During the study period, 255 children with hemato-lymphoid malignancies were diagnosed to be at risk of developing TLS. Of these, only 22 (8.6%) children developed TLS and received RUO. Among those with TLS, 15 (68.2%) had Acute Lymphoblastic Leukemia (ALL) while 7 (31.8%) had Non - Hodgkin lymphoma (NHL). 91% (20/22) children had spontaneous TLS and the remainder developed therapy-related TLS. Median age at presentation was 8 years (IQR 5.25,1.75) with 4.5:1 male: female ratio. The mean urate level at admission was 19.12 mg/dl (+/- 8mg/dl) (Range: 10.7-34.5). 91% (20/22) children received RUO at less than 0.15 mg/kg and the median dose of RUO was 0.05 mg/kg (IQR 0.038-0.08).

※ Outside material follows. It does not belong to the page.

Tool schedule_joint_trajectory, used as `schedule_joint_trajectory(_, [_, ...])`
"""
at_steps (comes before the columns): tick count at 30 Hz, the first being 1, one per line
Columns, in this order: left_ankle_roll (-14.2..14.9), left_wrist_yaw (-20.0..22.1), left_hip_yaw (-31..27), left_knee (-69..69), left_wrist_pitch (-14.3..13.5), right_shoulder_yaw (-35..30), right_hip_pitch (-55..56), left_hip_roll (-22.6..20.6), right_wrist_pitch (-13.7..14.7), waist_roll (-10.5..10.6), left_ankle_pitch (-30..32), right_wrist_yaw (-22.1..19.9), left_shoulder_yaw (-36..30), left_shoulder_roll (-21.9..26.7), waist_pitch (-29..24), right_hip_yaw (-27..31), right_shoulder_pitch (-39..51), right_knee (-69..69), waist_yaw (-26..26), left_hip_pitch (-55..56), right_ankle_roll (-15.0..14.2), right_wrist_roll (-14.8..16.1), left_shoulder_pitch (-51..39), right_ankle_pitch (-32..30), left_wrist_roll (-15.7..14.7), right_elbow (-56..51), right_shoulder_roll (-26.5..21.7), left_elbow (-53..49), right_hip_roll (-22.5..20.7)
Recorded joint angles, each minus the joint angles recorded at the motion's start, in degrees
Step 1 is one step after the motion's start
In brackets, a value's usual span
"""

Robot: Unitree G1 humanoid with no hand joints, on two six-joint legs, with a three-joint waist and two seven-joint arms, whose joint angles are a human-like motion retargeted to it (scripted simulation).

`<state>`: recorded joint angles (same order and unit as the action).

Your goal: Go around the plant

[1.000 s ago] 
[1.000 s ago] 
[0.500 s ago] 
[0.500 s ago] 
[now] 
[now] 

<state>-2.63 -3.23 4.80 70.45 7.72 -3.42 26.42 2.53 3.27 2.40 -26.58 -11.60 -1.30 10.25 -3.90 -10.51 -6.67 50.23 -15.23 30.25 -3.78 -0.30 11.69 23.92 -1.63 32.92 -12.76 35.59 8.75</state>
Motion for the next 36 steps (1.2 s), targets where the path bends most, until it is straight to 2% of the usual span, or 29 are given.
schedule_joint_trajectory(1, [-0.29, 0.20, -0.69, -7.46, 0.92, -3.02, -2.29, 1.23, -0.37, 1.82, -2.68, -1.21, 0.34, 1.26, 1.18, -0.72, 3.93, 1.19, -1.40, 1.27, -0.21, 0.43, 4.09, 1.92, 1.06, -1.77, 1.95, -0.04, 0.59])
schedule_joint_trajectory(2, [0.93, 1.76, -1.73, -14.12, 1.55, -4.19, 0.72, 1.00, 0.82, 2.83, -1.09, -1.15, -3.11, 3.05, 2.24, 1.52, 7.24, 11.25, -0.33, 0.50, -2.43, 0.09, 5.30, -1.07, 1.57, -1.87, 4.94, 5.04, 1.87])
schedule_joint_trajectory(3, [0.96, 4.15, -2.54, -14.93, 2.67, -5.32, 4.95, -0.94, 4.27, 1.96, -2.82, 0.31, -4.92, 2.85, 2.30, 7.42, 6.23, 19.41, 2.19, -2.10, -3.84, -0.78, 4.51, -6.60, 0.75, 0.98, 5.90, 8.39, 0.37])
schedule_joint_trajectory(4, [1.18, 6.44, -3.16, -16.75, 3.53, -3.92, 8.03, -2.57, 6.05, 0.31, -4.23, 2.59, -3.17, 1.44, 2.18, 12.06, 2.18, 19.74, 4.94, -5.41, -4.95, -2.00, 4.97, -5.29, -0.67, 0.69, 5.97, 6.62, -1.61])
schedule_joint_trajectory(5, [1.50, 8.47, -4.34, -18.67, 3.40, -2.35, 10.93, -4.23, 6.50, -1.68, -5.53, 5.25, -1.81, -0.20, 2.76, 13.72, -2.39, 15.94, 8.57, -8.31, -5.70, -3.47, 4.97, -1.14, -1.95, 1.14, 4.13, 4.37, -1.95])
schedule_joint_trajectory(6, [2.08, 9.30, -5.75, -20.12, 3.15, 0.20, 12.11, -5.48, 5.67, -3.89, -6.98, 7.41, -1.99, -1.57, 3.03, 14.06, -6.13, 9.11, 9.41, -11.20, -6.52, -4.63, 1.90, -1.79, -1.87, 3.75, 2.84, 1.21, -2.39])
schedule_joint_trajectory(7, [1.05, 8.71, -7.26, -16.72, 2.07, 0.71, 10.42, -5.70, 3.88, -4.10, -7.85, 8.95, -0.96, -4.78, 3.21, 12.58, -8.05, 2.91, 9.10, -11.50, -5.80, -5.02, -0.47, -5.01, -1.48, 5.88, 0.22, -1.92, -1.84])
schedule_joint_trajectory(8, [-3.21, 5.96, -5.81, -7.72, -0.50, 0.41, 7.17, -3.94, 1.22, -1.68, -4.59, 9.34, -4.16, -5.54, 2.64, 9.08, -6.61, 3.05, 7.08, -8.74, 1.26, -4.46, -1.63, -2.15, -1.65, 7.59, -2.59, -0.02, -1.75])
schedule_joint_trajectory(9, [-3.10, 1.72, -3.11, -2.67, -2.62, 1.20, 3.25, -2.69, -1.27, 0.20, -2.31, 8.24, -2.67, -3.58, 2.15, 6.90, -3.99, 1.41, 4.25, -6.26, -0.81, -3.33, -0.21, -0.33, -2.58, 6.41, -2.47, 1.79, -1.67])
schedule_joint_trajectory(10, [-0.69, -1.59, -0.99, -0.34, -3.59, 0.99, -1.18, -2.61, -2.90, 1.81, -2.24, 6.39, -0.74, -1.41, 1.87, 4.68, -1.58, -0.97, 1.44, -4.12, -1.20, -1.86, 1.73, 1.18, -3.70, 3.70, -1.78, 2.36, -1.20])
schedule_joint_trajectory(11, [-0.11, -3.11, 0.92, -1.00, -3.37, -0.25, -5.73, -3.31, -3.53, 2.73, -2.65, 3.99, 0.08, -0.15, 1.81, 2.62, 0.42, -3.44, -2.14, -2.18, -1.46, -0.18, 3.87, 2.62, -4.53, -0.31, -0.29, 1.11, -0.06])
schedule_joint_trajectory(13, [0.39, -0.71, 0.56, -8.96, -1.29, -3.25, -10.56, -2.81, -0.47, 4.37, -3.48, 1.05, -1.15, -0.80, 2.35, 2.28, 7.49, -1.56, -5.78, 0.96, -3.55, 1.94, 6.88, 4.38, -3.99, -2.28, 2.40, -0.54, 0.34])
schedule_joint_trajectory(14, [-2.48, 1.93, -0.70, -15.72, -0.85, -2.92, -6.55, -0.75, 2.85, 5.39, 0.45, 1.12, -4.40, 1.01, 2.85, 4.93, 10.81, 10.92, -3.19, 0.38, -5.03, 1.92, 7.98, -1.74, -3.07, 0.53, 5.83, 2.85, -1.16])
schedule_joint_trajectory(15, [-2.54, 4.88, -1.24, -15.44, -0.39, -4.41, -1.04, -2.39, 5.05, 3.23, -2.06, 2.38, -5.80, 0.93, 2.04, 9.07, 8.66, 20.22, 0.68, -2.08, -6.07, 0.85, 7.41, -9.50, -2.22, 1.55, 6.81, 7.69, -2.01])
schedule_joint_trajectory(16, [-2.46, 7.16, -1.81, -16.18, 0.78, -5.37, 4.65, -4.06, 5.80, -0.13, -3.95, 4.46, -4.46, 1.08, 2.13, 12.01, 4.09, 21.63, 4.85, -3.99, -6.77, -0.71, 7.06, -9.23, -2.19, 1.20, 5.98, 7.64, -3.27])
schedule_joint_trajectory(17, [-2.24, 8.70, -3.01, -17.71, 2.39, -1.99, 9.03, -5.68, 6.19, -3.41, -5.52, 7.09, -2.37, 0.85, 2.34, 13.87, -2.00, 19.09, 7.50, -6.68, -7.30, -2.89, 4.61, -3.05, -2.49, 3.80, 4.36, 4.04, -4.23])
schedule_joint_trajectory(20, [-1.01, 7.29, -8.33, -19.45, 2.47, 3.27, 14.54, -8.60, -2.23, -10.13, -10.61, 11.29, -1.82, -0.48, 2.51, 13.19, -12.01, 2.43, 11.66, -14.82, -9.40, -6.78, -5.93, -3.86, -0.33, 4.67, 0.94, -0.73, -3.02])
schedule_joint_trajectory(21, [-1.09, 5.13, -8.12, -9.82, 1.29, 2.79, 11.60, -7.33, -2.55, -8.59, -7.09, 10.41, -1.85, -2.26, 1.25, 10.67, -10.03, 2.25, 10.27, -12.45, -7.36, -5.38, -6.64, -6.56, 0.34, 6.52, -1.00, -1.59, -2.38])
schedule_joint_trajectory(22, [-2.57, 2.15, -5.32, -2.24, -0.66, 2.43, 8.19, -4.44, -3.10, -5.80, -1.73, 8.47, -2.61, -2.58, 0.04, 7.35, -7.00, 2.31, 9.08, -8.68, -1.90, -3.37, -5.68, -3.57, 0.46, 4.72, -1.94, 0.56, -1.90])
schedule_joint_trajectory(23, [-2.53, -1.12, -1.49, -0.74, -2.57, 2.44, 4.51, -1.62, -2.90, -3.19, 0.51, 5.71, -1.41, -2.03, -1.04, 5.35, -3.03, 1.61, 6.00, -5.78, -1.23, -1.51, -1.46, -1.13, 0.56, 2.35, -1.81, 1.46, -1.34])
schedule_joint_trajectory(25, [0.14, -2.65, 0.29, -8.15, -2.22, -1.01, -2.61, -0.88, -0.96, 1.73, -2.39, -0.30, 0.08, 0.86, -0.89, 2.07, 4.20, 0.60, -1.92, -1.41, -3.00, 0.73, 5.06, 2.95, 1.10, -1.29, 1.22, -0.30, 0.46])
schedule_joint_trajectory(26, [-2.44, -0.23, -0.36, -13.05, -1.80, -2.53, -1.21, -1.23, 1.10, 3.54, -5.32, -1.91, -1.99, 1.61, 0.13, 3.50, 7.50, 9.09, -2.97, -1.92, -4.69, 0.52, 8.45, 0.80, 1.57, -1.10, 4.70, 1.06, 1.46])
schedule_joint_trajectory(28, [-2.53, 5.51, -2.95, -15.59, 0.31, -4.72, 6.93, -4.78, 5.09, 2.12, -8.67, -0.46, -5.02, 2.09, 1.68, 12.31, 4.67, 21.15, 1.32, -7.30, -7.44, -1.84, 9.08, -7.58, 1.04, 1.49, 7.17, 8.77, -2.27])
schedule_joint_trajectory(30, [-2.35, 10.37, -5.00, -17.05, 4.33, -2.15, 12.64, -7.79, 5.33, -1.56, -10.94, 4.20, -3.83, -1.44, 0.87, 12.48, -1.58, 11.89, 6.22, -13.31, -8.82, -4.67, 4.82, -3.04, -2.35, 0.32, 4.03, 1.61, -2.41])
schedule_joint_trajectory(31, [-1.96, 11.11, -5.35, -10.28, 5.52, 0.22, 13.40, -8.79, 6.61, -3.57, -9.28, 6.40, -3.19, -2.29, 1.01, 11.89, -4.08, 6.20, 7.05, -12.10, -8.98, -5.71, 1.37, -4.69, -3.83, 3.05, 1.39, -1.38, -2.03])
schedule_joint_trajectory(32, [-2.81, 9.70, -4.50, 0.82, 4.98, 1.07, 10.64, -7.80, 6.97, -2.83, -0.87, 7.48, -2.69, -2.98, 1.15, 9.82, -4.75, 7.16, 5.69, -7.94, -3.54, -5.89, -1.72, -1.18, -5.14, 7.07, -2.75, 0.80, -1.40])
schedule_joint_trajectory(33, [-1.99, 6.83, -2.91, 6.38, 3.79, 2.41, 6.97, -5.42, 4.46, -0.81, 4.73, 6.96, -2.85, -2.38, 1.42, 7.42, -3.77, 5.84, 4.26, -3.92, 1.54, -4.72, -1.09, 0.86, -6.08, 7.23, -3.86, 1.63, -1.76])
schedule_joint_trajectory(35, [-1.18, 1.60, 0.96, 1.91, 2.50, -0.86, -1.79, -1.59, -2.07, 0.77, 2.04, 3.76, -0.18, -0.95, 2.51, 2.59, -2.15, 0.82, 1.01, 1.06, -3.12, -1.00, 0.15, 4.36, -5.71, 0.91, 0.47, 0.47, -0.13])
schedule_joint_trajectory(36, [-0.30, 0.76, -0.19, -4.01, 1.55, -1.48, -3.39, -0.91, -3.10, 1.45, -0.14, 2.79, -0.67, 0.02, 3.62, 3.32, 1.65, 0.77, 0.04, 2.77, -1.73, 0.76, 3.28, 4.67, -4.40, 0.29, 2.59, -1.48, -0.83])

Of the 22 children with TLS, 2 children failed to achieve normal serum urate levels at 24 hours in response to a single fixed-dose of RUO and hence received an extra dose of RUO. Serum urate levels remarkably declined following RUO administration from 19.12 mg/dl (+/-8) to 8.2 mg/dl (+/-3.9), 3.99 mg/dl (+/-1.6) and 2.84 mg/dl (+/-1.3) at 12h, 24h and 48h respectively. AKI was present in 15 (68.2%) children. The median eGFR of the group at diagnosis was 49 ml/min/1.73m2 (IQR 26.3, 70). None of the children required hemodialysis. No significant adverse events occurred.
Fixed-dose RUO can achieve rapid, adequate and sustained drop in serum urate levels in Paediatric TLS. It is a useful strategy for managing TLS in resource-constrained settings.
肿瘤溶解综合征(TLS)是儿童血液淋巴系统恶性肿瘤中常见的肿瘤急症。重组尿酸氧化酶(RUO)既用于 TLS 的预防,也用于治疗。然而,在资源有限的国家,其作用主要限于治疗已确诊的 TLS,关于 RUO 的使用及其结果的数据很少。
描述使用固定剂量 RUO 后儿科 TLS 的结果。
对 2017 年 4 月至 2018 年 7 月在 Kidwai 癌症研究所儿科肿瘤科住院的所有<15 岁、有发生 TLS 风险的血液淋巴系统恶性肿瘤儿童的病历进行回顾性图表审查,并对这些儿童使用单一、固定剂量(1.5mg)的 RUO 进行治疗。
在研究期间,有 255 名血液淋巴系统恶性肿瘤患儿被诊断为有发生 TLS 的风险。其中只有 22 名(8.6%)患儿发生了 TLS 并接受了 RUO 治疗。在有 TLS 的患儿中,15 名(68.2%)患有急性淋巴细胞白血病(ALL),7 名(31.8%)患有非霍奇金淋巴瘤(NHL)。91%(20/22)的患儿为自发性 TLS,其余患儿为治疗相关性 TLS。发病时的中位年龄为 8 岁(IQR 5.25,1.75),男女比例为 4.5:1。入院时尿酸平均水平为 19.12mg/dl(+/-8mg/dl)(范围:10.7-34.5)。91%(20/22)的患儿接受的 RUO 剂量低于 0.15mg/kg,中位数 RUO 剂量为 0.05mg/kg(IQR 0.038-0.08)。在 22 例有 TLS 的患儿中,有 2 例患儿在接受单一固定剂量 RUO 后 24 小时内未能使血清尿酸水平恢复正常,因此接受了额外剂量的 RUO。接受 RUO 治疗后,血清尿酸水平显著下降,12 小时、24 小时和 48 小时分别降至 8.2mg/dl(+/-3.9)、3.99mg/dl(+/-1.6)和 2.84mg/dl(+/-1.3)。15 名(68.2%)患儿存在 AKI。该组患儿在诊断时的中位 eGFR 为 49ml/min/1.73m2(IQR 26.3,70)。无患儿需要血液透析。未发生明显不良事件。
固定剂量 RUO 可使儿科 TLS 患者的血清尿酸水平迅速、充分和持续下降。在资源有限的环境中,它是治疗 TLS 的一种有效策略。